Open prusnak opened 9 years ago

prusnak commented 9 years ago

A node operator can currently read the contents of the blocks stored on their node, because they are not encrypted. They cannot recover the file unless they have its IPFS hash, but still blocks might reveal some sensitive data.

One approach to deal with this situation in a way that is a perfect match for IPFS is Convergent Encryption.

It would work like this:

1) compute the IPFS hash of the plaintext file - let's call it H_p (plaintext hash) 2) encrypt the plaintext file with AES, using H_p (or KDF(H_p) such as scrypt) as the encryption key 3) add the resulting ciphertext file into IPFS, this will produce hash H_c (ciphertext hash)

To read the file contents one would need to have both H_c (to retreive the ciphertext file from IPFS) and H_p (to decrypt the ciphertext file and to confirm that the resulting file is indeed the wanted one).

Because the encryption key depends on the plaintext file and is generated in a deterministic manner, this solution has a nice property that it allows the block-level deduplication of encrypted files as well.

I am posting this idea here, because I am not sure if this might be interesting to implement into IPFS library directly, or this should belong to the application level built on top of IPFS.

eminence commented 9 years ago

So let's say Alice has data she wants to encrypt. She has plaintext P1, and produces H_p, H_c, and the ciphertext C1 as per the approach you describe. She wants to make P1 data available to Bob, but wants to ensure that all nodes (including her own node, Bob's node, and any other intermediate nodes) never see P1, they only see H_c and C1.

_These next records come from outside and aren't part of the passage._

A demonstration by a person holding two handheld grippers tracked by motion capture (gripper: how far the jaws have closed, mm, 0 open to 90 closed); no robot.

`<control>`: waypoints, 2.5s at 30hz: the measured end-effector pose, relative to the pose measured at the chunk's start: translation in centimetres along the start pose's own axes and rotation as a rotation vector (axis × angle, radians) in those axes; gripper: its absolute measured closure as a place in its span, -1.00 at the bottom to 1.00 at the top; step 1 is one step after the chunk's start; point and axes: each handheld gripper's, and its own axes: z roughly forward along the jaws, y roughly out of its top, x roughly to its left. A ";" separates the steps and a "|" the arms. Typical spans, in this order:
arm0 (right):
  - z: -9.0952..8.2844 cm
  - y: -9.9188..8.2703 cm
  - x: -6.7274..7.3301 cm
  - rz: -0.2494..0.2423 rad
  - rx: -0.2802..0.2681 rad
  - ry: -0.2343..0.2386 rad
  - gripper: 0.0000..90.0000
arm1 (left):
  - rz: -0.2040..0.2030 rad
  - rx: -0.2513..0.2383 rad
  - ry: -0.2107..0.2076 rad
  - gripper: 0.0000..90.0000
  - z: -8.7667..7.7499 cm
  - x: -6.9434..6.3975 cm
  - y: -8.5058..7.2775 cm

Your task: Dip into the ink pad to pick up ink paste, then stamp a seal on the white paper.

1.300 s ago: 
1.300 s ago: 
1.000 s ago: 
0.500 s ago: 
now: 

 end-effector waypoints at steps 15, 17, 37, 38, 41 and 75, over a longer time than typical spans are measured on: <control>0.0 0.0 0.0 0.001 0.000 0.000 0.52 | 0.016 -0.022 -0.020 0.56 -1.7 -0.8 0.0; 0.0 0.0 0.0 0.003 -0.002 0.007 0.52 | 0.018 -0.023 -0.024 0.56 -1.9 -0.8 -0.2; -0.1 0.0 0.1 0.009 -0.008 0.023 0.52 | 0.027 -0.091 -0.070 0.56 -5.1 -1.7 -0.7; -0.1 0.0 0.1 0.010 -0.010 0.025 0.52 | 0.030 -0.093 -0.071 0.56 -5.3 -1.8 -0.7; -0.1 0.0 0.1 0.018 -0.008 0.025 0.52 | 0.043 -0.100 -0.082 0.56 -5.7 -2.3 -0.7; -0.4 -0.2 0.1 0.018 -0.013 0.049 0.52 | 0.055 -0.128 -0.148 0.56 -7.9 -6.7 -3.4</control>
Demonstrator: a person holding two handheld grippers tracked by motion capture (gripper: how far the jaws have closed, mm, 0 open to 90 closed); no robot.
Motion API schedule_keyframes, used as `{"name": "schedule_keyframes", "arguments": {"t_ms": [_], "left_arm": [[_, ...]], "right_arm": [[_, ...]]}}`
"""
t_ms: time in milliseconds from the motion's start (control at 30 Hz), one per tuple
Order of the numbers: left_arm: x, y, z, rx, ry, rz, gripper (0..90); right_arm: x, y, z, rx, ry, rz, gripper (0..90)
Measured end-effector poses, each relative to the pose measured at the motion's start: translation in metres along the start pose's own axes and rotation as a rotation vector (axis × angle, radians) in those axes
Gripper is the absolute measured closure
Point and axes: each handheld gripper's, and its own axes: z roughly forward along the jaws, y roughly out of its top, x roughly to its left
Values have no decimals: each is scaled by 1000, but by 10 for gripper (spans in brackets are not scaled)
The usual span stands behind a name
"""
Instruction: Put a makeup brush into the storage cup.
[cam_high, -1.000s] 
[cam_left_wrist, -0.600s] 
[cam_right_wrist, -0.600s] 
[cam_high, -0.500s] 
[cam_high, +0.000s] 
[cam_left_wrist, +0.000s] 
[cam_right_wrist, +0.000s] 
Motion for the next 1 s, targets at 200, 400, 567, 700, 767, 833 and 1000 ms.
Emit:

Without this encryption scheme, Alice would normally communicate H_p to Bob. But in this scenario, she communicates H_c (which is used to get the raw data out of IPFS), and also H_p (which must be treated as a secret). Bob uses H_p to recover P1 from C1, but since H_p is a secret, no one else can do this.

Do I have this right?

prusnak commented 9 years ago

@eminence Yes, you do have this right.

prusnak commented 9 years ago

Created a simple PoC here: https://github.com/prusnak/ipfs-ce

Plaintext hash is used directly. Real implementation should probably use a key derivation function.

jbenet commented 9 years ago

"Object Level Crypto" (encryption and authentication/signing) has been a long time coming. we haven't gotten around to this because it depends on "keystore" (which depends on "repo@dev0.4.0" which depends on "merging dev0.4.0").

Convergent encryption is definitely a mode that should be supported, but not the default for everything, because it leaks what data you have to nodes who also have the data (if i have plaintext X i can know who else has plaintext X).

In general, doing encryption right requires doing key management right.

I think we should be collaborating with the Tahoe-LAFS folks on all this as they got all of this right many years ago.

frankbraun commented 9 years ago

It's good to hear that "object level crypto" is planned for IPFS. I think object level encryption should be the default for a distributed file system like IPFS.

I agree with @jbenet's comment about the Tahoe-LAFS folks, they figured this out a long time ago.

As a reference: https://tahoe-lafs.org/hacktahoelafs/drew_perttula.html describes the two problems with the simple approach to convergent encryption. But the proposed solution of using an added_secret is good and very easy to implement.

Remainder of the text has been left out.